Search the material for lines containing the word "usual", and copy each one.
------ SUPPLIED MATERIAL ------
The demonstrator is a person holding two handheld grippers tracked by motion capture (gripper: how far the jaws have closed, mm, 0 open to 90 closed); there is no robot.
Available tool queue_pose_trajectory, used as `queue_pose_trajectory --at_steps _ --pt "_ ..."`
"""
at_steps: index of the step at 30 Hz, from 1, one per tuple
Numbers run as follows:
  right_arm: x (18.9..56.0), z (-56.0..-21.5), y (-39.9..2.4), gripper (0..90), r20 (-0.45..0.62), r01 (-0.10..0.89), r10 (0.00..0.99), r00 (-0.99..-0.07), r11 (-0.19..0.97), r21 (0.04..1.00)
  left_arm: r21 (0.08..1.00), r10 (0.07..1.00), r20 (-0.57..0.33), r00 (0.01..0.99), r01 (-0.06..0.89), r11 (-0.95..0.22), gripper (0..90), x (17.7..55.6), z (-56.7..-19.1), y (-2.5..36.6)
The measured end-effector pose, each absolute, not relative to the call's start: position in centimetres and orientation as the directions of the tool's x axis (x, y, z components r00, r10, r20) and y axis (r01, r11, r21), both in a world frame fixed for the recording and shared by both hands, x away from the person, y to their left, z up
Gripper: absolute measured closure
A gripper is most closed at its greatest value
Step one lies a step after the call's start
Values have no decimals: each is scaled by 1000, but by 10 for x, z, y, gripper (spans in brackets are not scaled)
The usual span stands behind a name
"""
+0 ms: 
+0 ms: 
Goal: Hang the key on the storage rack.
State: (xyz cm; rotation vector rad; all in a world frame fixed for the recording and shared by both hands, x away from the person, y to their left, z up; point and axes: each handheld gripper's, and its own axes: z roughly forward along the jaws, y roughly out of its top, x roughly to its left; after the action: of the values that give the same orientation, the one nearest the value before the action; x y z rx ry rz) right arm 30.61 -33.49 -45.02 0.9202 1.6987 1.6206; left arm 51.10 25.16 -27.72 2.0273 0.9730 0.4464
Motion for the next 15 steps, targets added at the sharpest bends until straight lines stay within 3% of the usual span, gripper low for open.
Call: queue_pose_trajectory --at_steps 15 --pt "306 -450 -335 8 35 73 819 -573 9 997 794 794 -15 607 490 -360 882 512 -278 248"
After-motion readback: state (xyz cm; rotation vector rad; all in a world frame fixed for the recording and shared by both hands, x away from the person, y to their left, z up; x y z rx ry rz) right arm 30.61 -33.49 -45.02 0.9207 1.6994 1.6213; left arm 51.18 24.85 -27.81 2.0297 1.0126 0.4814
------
[FINISHED EXERCISE]
The usual span stands behind a name
Motion for the next 15 steps, targets added at the sharpest bends until straight lines stay within 3% of the usual span, gripper low for open.

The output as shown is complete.